Robert Swan
Analyst · Aaron Rakers
Yes. Thanks, John. First, in the first quarter, kind of 2 things that really impacted gross margin: one, frankly, we planned for and played out as we expected; and two, we did not plan for. But the one we planned for is just as we ramp 10, and as you're aware and I mentioned earlier, until we qualify the product, which we expect to do in the second quarter, all that cost flows through cost of sales. So when we're in early stages of ramp prior to qualification, that does compress gross margin. And that played out as we expected, because I mentioned in my prepared remarks that our progress and our improvement on 10-nanometer yields was in line with what we've expected coming into the year, a little bit better, that gave us the comfort that we're going to increase volume at the end of the year. But Q1 is just the dynamics of all of that ramp cost going through cost of sales. That was planned and that was anticipated. The not planned in the quarter was just the ASP declined much greater than we had anticipated for NSG. We were in the -- we were expecting kind of mid-20s to 30% ASP declines. The reality is it was closer to the mid-40s. And as a result, and George flagged this, but as a result, we had to take a lower cost or market reserve against our inventory balance in the quarter. That cost us over 1 point of gross margins in the quarter.
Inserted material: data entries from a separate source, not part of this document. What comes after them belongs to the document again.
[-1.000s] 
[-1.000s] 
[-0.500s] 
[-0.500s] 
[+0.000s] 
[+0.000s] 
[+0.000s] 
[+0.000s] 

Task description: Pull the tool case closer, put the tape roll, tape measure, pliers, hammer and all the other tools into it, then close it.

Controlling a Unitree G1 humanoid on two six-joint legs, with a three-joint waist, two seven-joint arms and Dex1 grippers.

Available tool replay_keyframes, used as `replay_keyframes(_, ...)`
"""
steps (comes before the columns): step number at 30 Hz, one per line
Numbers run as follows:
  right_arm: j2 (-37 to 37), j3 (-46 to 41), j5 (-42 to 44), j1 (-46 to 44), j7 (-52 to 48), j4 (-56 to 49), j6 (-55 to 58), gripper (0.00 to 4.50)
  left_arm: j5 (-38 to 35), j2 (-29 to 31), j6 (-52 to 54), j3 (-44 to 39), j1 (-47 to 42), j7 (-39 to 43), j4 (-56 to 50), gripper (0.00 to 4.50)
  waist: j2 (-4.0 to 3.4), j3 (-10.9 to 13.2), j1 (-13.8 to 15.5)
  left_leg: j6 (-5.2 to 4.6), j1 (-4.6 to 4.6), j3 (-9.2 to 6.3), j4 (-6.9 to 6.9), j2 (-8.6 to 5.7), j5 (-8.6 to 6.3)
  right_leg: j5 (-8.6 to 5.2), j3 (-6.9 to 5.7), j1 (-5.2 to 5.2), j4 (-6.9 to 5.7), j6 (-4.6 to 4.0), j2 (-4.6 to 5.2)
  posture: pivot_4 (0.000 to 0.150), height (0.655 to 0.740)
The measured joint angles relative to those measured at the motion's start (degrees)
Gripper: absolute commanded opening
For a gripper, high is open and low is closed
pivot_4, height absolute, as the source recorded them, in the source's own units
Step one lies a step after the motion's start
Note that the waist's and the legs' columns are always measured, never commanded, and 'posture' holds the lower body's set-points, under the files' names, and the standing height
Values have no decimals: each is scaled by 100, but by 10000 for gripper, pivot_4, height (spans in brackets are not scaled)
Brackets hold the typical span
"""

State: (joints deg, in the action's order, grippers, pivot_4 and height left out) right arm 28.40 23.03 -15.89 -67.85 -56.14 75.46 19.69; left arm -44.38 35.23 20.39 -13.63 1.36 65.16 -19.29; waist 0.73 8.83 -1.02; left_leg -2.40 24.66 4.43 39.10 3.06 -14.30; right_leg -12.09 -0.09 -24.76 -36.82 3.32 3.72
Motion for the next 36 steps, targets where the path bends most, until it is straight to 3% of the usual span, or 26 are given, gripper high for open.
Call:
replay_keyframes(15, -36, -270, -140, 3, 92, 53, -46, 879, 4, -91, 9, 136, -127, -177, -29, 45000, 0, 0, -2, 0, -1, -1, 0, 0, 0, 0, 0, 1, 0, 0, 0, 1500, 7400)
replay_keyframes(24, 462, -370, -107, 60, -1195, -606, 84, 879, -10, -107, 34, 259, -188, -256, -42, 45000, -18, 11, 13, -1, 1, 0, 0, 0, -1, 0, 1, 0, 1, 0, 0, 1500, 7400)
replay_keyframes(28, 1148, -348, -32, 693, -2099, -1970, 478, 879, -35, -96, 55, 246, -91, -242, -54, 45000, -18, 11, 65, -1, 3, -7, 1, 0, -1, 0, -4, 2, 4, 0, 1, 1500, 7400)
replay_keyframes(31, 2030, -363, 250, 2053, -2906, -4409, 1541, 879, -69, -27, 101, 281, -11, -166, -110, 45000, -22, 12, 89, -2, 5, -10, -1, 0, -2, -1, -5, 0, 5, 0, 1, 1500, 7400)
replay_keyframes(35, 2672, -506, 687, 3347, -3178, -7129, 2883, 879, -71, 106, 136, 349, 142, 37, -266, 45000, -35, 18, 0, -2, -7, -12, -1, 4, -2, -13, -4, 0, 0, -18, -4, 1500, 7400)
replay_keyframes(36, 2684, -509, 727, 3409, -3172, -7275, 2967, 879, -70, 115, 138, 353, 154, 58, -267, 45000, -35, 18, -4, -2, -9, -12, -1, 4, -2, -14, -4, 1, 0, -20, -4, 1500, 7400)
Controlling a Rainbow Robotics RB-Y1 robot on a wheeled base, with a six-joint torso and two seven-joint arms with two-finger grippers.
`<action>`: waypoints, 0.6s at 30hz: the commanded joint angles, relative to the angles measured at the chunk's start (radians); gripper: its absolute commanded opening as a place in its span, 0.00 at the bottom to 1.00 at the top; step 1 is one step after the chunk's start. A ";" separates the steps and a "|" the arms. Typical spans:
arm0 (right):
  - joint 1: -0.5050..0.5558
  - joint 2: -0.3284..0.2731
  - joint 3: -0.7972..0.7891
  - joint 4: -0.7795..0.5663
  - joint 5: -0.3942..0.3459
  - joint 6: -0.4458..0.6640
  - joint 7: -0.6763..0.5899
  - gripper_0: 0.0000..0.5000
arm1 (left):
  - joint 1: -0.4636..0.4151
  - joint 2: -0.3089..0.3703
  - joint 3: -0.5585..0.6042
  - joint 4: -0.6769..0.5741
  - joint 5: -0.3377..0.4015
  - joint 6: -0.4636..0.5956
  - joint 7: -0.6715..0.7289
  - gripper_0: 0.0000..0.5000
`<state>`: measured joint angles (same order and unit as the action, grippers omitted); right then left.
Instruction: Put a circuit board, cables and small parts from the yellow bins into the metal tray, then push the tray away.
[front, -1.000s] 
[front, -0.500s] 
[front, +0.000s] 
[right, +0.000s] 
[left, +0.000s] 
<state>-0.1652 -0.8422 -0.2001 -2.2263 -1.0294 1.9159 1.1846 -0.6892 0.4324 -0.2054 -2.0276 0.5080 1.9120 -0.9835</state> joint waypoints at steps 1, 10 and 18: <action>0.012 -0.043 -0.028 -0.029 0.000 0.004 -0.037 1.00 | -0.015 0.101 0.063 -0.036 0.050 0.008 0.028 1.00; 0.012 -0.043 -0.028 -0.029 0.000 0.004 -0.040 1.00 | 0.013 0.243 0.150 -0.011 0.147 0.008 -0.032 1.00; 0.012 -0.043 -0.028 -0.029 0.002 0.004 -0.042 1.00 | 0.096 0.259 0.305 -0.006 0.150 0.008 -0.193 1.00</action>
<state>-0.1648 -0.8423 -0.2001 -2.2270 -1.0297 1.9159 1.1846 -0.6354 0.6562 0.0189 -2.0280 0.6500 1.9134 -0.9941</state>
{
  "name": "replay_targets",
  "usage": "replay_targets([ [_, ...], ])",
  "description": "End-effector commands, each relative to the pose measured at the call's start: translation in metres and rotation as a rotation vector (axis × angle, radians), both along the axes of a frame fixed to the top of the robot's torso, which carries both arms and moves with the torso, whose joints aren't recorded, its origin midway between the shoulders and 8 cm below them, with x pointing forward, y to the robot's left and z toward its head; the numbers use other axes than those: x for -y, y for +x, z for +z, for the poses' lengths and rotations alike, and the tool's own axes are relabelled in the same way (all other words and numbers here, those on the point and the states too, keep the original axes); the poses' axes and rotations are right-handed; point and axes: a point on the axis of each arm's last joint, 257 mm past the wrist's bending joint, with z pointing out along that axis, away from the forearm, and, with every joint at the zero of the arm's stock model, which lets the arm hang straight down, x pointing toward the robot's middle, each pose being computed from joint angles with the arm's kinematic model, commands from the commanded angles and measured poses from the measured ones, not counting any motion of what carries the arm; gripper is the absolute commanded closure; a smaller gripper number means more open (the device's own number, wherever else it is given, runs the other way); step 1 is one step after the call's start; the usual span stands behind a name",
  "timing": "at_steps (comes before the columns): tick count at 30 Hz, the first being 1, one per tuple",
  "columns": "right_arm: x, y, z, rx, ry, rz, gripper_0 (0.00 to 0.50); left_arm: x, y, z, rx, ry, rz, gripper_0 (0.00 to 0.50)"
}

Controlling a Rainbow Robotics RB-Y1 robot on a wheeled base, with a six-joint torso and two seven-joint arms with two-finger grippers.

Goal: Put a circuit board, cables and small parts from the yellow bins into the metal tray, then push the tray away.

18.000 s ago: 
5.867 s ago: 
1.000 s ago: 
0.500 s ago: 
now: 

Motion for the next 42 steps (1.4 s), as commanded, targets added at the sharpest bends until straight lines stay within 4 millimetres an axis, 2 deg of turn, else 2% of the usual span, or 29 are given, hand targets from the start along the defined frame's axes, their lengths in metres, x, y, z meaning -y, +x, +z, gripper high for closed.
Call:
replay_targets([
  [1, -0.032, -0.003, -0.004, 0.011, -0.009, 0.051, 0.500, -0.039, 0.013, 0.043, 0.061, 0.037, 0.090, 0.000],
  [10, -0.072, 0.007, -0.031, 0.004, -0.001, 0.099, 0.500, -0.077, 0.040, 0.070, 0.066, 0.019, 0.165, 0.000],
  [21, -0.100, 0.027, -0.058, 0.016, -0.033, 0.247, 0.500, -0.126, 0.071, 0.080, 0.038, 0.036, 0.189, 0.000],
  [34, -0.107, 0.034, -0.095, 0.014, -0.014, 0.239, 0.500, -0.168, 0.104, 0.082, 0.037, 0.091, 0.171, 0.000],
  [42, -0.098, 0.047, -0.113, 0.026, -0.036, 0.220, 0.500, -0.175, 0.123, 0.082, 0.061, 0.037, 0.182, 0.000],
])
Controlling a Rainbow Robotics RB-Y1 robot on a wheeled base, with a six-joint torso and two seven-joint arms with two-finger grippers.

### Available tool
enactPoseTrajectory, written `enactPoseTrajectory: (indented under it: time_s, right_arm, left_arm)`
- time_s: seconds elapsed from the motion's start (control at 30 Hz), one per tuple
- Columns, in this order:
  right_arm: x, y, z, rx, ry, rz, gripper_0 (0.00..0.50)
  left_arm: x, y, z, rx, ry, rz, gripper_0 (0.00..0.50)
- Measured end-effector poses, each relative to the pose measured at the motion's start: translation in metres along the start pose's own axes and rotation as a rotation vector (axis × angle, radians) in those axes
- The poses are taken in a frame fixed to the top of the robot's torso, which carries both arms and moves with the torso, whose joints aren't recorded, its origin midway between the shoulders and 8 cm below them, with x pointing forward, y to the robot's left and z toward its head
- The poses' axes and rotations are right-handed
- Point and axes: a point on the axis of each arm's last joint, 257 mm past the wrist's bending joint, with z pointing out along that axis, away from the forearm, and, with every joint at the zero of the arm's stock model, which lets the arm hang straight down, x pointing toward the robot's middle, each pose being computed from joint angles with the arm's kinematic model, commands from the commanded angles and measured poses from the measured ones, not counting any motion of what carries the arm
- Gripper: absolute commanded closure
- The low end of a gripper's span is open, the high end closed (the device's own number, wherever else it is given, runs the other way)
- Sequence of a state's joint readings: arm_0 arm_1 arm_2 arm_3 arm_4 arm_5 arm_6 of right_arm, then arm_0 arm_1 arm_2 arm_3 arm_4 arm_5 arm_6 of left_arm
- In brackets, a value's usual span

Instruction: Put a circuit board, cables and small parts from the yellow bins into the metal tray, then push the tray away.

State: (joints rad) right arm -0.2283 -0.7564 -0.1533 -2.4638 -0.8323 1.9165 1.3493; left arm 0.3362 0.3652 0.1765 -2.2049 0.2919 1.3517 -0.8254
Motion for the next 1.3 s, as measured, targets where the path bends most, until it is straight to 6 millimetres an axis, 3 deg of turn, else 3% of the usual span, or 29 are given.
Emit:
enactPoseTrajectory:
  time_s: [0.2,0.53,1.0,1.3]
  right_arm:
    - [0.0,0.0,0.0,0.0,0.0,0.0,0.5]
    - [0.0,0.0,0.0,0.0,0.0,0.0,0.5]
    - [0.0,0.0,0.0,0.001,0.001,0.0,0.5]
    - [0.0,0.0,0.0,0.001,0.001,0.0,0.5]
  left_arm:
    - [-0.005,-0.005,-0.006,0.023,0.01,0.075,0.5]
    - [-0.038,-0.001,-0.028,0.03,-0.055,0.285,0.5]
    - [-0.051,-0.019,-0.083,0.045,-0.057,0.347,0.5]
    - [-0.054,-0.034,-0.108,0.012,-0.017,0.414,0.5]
That we did not quite anticipate. So gross margin Q1, in line with kind of what we thought, with the exception of inventory reserves that we took in the quarter. And as I said, Q2, we expect it to be better than Q1 because we'll begin to capitalize those costs because of the progress we're making on 10-nanometer. And then just to kind of go from your Q1 to your 5 years out point of view, I guess maybe on the gross margin, operating margin dynamics, maybe we'll defer that, kick the can couple of weeks, until we see you on May 8 when we kind of walk through our longer-range planning process.